'''

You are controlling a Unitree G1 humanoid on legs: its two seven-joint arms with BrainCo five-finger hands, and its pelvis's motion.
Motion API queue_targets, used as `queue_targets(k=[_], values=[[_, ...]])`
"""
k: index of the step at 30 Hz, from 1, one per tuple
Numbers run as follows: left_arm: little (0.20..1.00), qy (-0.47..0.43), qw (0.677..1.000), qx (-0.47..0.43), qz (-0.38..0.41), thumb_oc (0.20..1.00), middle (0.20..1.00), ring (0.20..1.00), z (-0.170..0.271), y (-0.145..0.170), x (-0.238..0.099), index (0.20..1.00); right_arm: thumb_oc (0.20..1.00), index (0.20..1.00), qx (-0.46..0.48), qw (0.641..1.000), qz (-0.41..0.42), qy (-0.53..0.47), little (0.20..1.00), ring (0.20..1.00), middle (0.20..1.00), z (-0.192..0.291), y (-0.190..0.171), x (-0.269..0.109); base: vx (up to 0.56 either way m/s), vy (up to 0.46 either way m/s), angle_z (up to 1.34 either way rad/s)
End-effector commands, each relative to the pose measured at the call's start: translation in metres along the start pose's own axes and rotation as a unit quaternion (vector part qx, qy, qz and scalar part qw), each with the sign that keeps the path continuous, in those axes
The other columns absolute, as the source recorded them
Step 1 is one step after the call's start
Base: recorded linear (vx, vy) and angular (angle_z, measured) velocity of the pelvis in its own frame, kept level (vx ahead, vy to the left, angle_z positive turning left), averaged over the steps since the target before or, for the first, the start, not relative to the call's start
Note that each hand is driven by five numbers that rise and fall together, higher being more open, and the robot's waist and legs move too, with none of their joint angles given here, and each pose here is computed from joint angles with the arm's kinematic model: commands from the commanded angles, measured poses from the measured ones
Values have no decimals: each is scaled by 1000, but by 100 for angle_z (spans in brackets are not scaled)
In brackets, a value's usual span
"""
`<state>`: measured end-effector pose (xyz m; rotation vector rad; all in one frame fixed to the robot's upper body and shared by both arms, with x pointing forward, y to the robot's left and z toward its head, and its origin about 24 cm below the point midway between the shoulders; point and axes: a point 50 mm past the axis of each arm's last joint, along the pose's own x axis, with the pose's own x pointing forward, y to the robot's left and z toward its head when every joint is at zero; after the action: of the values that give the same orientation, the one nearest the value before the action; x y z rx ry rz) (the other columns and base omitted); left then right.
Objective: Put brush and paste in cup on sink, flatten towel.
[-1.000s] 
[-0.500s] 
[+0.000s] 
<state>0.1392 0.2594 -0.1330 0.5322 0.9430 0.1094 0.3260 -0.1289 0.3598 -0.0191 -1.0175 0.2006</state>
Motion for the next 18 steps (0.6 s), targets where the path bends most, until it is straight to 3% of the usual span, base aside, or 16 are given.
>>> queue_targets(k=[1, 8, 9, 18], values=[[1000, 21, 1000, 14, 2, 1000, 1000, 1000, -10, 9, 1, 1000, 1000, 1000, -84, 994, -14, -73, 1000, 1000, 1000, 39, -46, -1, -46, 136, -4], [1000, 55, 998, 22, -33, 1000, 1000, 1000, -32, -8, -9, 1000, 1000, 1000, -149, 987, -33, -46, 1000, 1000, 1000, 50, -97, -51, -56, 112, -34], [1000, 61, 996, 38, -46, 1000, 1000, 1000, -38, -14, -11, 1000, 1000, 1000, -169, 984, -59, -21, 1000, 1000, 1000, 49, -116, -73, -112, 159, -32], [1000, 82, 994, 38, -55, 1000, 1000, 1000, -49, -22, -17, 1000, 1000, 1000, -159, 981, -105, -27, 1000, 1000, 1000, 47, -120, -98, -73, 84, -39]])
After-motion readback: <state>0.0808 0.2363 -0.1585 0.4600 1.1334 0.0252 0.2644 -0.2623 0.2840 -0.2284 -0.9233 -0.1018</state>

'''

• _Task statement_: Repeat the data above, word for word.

• _Solution for this task_:
You are controlling a Unitree G1 humanoid on legs: its two seven-joint arms with BrainCo five-finger hands, and its pelvis's motion.
Motion API queue_targets, used as `queue_targets(k=[_], values=[[_, ...]])`
"""
k: index of the step at 30 Hz, from 1, one per tuple
Numbers run as follows: left_arm: little (0.20..1.00), qy (-0.47..0.43), qw (0.677..1.000), qx (-0.47..0.43), qz (-0.38..0.41), thumb_oc (0.20..1.00), middle (0.20..1.00), ring (0.20..1.00), z (-0.170..0.271), y (-0.145..0.170), x (-0.238..0.099), index (0.20..1.00); right_arm: thumb_oc (0.20..1.00), index (0.20..1.00), qx (-0.46..0.48), qw (0.641..1.000), qz (-0.41..0.42), qy (-0.53..0.47), little (0.20..1.00), ring (0.20..1.00), middle (0.20..1.00), z (-0.192..0.291), y (-0.190..0.171), x (-0.269..0.109); base: vx (up to 0.56 either way m/s), vy (up to 0.46 either way m/s), angle_z (up to 1.34 either way rad/s)
End-effector commands, each relative to the pose measured at the call's start: translation in metres along the start pose's own axes and rotation as a unit quaternion (vector part qx, qy, qz and scalar part qw), each with the sign that keeps the path continuous, in those axes
The other columns absolute, as the source recorded them
Step 1 is one step after the call's start
Base: recorded linear (vx, vy) and angular (angle_z, measured) velocity of the pelvis in its own frame, kept level (vx ahead, vy to the left, angle_z positive turning left), averaged over the steps since the target before or, for the first, the start, not relative to the call's start
Note that each hand is driven by five numbers that rise and fall together, higher being more open, and the robot's waist and legs move too, with none of their joint angles given here, and each pose here is computed from joint angles with the arm's kinematic model: commands from the commanded angles, measured poses from the measured ones
Values have no decimals: each is scaled by 1000, but by 100 for angle_z (spans in brackets are not scaled)
In brackets, a value's usual span
"""
`<state>`: measured end-effector pose (xyz m; rotation vector rad; all in one frame fixed to the robot's upper body and shared by both arms, with x pointing forward, y to the robot's left and z toward its head, and its origin about 24 cm below the point midway between the shoulders; point and axes: a point 50 mm past the axis of each arm's last joint, along the pose's own x axis, with the pose's own x pointing forward, y to the robot's left and z toward its head when every joint is at zero; after the action: of the values that give the same orientation, the one nearest the value before the action; x y z rx ry rz) (the other columns and base omitted); left then right.
Objective: Put brush and paste in cup on sink, flatten towel.
[-1.000s] 
[-0.500s] 
[+0.000s] 
<state>0.1392 0.2594 -0.1330 0.5322 0.9430 0.1094 0.3260 -0.1289 0.3598 -0.0191 -1.0175 0.2006</state>
Motion for the next 18 steps (0.6 s), targets where the path bends most, until it is straight to 3% of the usual span, base aside, or 16 are given.
>>> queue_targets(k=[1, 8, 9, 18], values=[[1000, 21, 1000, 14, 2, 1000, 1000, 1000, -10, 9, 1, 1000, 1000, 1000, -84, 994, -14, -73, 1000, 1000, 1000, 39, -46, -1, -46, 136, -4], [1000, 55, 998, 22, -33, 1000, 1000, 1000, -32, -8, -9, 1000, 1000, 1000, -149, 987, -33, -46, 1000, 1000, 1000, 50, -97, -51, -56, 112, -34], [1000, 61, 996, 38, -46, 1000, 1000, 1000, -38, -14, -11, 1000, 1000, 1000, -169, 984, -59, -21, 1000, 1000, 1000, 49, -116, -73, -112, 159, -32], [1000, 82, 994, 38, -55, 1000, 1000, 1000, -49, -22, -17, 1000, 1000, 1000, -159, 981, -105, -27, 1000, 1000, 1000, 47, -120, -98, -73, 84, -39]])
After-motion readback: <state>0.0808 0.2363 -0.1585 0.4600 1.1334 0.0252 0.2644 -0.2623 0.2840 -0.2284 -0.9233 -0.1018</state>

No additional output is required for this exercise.